Le déploiement de la 5G ne sera pas nécessairement reporté à long terme car une solution est sur la table, soutient Agoria. La fédération de l'industrie technologique propose de dissocier la vente aux enchères des fréquences 5G du multibande et de laisser les opérateurs travailler avec des licences de test.

"Le dossier est devenu un chaos insoluble", souligne Marc Lambotte, à la tête d'Agoria. Celui-ci plaide pour que les enchères des fréquences existantes pour la 3G et la 4G soient dissociées de celle pour les bandes de 3,6 gigahertz pour la 5G.

Le déploiement de la 5G ne serait ainsi pas retardé et le dossier pourrait encore être débloqué pour les élections, ajoute Marc Lambotte. Cette proposition a également été approuvée par Telenet, Orange et Proximus. "Nous proposons une solution, c'est aux politiques de prendre leur responsabilité."

Le prochain rendez-vous avec la 5G est fixé après les élections du mois de mai et la formation du prochain gouvernement.  

Pour Michaël Van Bellinghen, président du régulateur des télécoms (IBPT), "tant qu’un accord n’est pas trouvé, nous sommes dans l’impossibilité d’organiser la mise aux enchères des fréquences". Le patron de l'IBPT espère toutefois "que le retard sera le plus réduit possible pour permettre le déploiement de la 5G dans les meilleurs délais, compte tenu de la situation". 

Pour rappel, une fois que le comité de concertation a donné son feu vert, l'attribution des bandes de fréquence doit encore être avalisée par le Conseil d'Etat avant un vote au Parlement. Ce n’est qu’une fois ce long processus terminé, et toutes les étapes validées, que les enchères pourraient commencer. L'arrivée d'un hypothétique concurrent à Proximus, Orange et Telenet aura donc du retard. "J'avais proposé de donner notre feu vert à la mise aux enchères et de mener les discussions sur la répartition par la suite. Mais ce n'était pas possible. Maintenant, nous risquons de perdre 2 ans", a pointé Philippe De Backer. "C'est vraiment dommage et ça témoigne d'une vision à courte vue." 

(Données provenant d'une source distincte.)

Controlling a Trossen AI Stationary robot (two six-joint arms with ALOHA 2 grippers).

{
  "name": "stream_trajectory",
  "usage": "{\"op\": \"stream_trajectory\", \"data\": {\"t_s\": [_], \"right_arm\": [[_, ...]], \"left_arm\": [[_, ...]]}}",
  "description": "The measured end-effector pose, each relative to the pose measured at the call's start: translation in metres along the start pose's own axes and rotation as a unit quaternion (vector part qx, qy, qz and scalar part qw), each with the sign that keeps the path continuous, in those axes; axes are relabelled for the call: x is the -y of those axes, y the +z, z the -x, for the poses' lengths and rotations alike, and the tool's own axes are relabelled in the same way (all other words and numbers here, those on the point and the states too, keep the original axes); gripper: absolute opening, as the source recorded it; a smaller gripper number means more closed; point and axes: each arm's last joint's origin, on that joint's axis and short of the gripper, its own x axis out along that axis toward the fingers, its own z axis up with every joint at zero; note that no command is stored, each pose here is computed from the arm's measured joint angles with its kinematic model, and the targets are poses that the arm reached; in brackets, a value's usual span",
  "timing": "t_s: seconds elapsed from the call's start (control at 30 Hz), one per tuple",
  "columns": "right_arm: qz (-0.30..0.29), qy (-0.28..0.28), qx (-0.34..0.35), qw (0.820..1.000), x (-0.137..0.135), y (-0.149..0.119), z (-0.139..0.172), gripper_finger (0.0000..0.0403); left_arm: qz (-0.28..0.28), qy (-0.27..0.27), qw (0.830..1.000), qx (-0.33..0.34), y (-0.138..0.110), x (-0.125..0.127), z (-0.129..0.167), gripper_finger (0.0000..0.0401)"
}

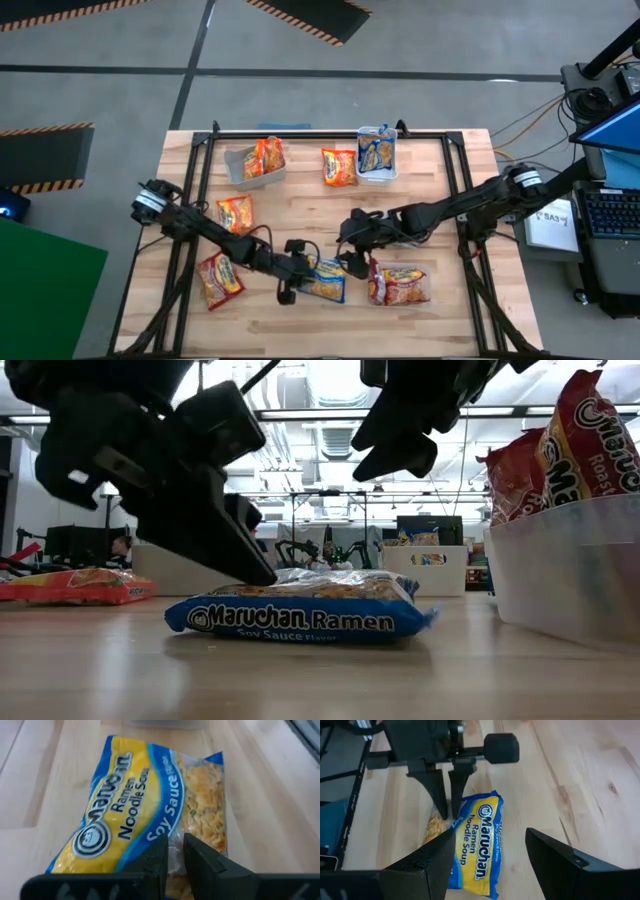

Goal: Sort Maruchan noodles
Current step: Put the blue noodle pack into the white bin

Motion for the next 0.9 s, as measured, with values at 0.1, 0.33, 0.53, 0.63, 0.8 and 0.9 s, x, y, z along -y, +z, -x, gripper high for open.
{"op": "stream_trajectory", "data": {"t_s": [0.1,0.33,0.53,0.63,0.8,0.9], "right_arm": [[-0.002,-0.002,-0.003,1.0,0.001,0.0,-0.001,0.0228],[-0.095,-0.024,-0.009,0.995,0.02,0.005,-0.001,0.0228],[-0.202,-0.033,-0.042,0.978,0.052,0.008,0.0,0.0228],[-0.221,-0.035,-0.05,0.973,0.062,0.008,-0.003,0.0228],[-0.225,-0.046,-0.06,0.971,0.071,0.004,-0.013,0.0228],[-0.224,-0.045,-0.068,0.971,0.073,0.001,-0.023,0.0228]], "left_arm": [[0.001,0.017,1.0,0.004,-0.002,-0.005,0.0,0.004],[-0.004,0.192,0.981,0.012,-0.011,-0.029,0.006,0.004],[-0.023,0.183,0.982,0.025,0.001,-0.033,0.021,0.004],[-0.032,0.154,0.987,0.04,0.009,-0.029,0.029,0.004],[-0.045,0.095,0.994,0.027,0.009,-0.023,0.031,0.004],[-0.047,0.089,0.995,0.011,0.004,-0.023,0.025,0.004]]}}
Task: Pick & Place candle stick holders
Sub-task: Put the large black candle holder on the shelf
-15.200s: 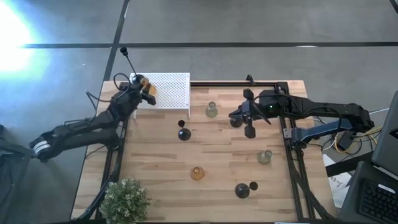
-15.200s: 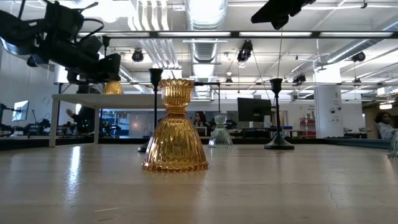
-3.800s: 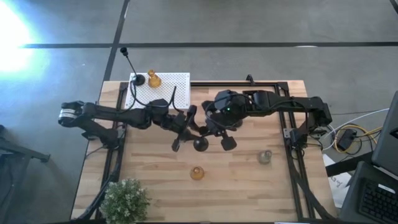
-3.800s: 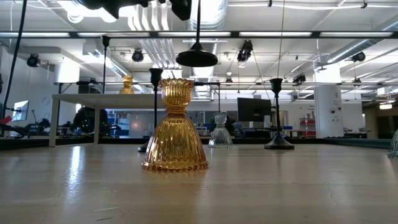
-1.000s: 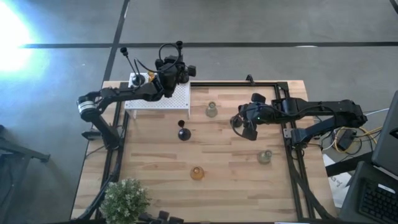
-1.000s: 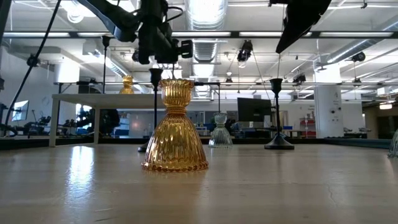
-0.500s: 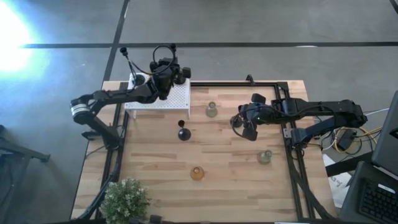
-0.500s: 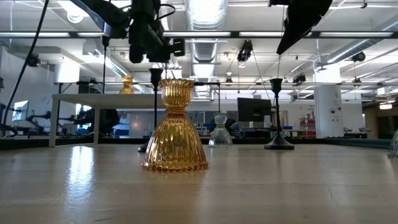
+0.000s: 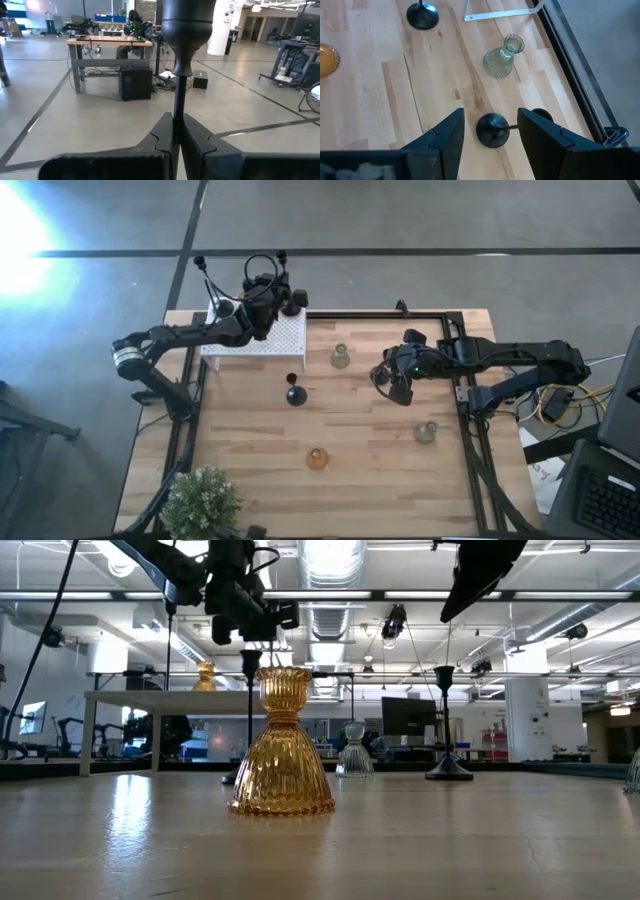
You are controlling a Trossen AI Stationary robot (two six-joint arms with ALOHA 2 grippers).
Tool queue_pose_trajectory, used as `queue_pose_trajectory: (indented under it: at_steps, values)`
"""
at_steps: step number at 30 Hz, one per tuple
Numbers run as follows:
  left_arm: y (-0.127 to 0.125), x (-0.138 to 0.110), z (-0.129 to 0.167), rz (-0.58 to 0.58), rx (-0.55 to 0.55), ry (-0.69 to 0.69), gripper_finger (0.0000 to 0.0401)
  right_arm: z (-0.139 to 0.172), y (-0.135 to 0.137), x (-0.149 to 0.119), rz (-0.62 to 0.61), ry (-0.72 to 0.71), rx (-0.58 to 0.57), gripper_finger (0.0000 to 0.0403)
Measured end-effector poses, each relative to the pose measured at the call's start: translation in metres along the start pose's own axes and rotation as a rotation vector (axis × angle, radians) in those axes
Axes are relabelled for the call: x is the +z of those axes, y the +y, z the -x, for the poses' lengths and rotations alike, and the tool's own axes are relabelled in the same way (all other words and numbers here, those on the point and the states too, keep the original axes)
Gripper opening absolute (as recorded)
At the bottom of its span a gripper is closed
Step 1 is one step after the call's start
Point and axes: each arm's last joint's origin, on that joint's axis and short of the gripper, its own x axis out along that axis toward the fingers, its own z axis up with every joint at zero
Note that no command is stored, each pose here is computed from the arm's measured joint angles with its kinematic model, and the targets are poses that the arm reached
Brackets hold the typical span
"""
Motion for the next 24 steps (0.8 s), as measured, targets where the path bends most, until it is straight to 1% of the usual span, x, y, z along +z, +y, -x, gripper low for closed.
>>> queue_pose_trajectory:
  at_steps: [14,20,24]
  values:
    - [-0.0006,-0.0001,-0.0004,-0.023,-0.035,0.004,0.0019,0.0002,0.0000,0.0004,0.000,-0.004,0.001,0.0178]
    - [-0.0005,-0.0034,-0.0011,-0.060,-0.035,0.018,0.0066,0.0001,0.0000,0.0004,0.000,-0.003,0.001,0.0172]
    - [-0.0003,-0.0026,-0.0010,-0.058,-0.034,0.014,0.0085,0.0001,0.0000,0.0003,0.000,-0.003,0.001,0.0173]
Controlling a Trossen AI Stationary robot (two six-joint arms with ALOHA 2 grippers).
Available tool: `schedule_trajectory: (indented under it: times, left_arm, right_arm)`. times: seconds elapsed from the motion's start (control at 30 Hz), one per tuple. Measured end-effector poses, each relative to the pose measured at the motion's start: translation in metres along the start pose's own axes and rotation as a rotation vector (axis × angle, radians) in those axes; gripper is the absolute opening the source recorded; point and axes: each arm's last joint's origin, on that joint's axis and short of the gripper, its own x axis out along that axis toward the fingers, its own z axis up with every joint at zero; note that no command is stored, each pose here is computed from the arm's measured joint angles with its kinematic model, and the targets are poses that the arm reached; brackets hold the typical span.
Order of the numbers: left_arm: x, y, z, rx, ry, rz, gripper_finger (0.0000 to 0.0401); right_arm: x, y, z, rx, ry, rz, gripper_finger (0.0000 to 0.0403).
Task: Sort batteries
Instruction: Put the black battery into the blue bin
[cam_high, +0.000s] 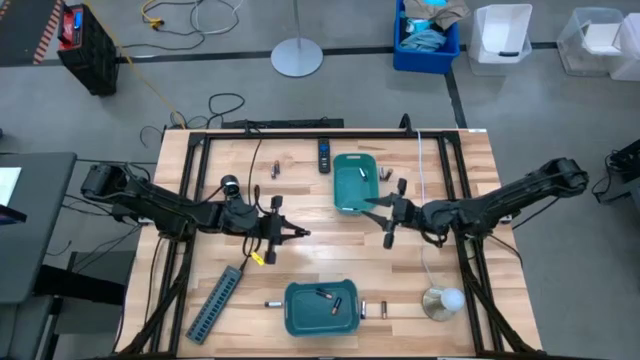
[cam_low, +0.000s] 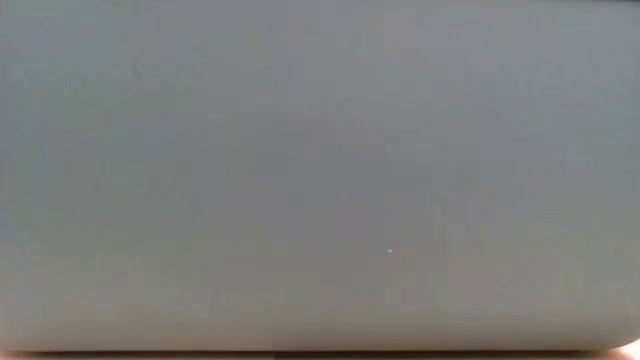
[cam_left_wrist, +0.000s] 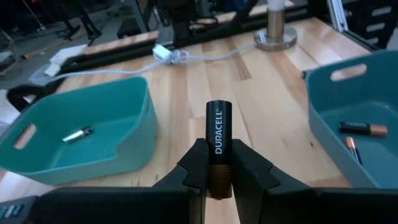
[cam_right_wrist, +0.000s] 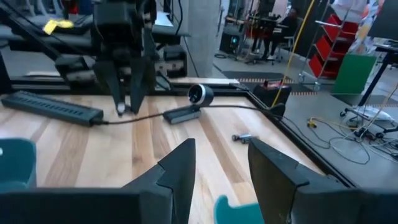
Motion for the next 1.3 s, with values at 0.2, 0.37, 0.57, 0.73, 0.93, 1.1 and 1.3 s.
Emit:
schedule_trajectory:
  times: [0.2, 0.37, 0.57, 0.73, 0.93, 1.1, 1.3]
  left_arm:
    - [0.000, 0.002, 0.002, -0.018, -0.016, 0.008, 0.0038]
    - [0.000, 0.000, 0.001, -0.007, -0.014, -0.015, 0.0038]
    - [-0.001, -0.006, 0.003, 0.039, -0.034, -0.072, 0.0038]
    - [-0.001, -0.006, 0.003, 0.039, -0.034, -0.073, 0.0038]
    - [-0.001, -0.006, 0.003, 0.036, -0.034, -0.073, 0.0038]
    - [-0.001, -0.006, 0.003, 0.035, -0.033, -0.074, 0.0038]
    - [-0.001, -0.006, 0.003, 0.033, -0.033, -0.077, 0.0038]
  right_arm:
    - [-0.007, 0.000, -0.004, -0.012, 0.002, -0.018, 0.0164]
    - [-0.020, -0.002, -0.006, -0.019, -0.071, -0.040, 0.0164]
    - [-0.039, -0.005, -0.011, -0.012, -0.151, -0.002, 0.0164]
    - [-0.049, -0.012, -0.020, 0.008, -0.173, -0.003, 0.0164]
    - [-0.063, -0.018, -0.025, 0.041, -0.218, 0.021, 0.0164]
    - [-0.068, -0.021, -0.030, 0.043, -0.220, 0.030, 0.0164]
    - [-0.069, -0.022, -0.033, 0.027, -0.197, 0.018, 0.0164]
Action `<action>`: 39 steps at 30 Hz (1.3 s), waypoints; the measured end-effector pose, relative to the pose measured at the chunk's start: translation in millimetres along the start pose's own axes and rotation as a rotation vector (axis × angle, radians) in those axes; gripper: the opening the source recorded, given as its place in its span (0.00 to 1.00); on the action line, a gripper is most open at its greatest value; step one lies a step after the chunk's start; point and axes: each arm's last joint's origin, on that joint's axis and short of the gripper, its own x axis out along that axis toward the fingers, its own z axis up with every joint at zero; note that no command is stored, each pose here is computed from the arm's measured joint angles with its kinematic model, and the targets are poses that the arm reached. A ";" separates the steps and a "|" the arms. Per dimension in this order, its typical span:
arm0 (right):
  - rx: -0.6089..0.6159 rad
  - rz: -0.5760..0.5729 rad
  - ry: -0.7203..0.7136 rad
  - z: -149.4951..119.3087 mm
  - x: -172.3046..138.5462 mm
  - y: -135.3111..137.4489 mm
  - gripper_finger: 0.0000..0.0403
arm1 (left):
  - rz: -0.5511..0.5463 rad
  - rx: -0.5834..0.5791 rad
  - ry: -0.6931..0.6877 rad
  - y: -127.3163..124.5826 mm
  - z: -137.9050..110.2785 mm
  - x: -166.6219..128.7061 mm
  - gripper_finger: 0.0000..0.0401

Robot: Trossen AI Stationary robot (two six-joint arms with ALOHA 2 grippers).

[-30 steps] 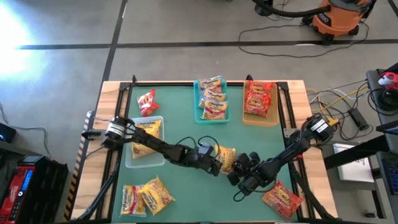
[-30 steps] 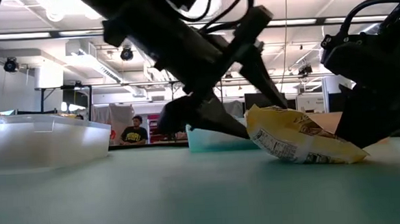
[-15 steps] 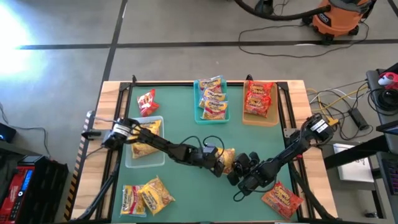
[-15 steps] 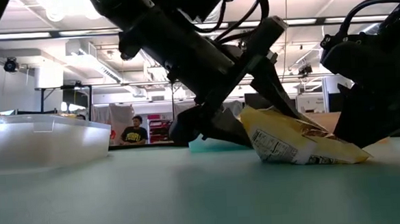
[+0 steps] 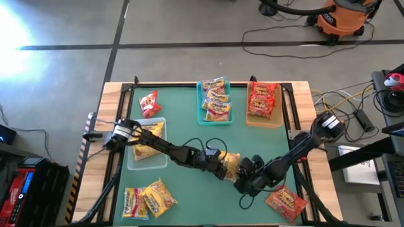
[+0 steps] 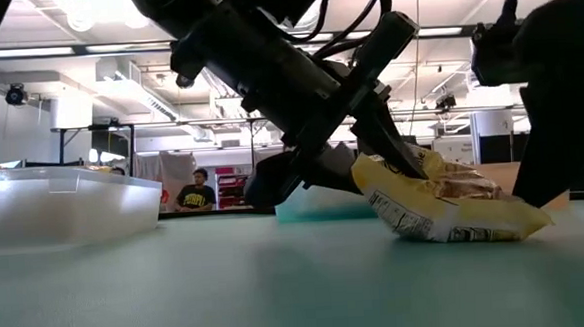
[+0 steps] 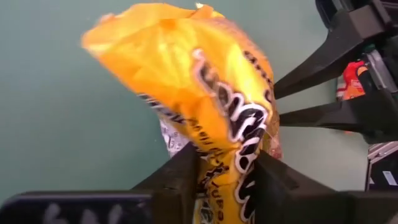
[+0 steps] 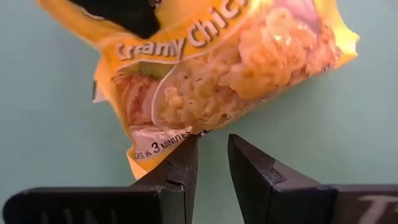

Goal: Sort Maruchan noodles
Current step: Put the right yellow noodle pack into the transparent bin

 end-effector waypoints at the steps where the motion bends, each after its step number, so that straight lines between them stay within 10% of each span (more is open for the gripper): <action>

Grâce à son débit plus rapide, la technologie 5G permet de réduire le délai de connexion entre les appareils. Et si le temps presse dans l'agenda politique, c'est aussi parce que la Commission européenne veut que chaque Etat membre propose une couverture 5G dans au moins une ville d'ici 2020. Et en 2025, l'ensemble des zones urbaines devront en être équipées.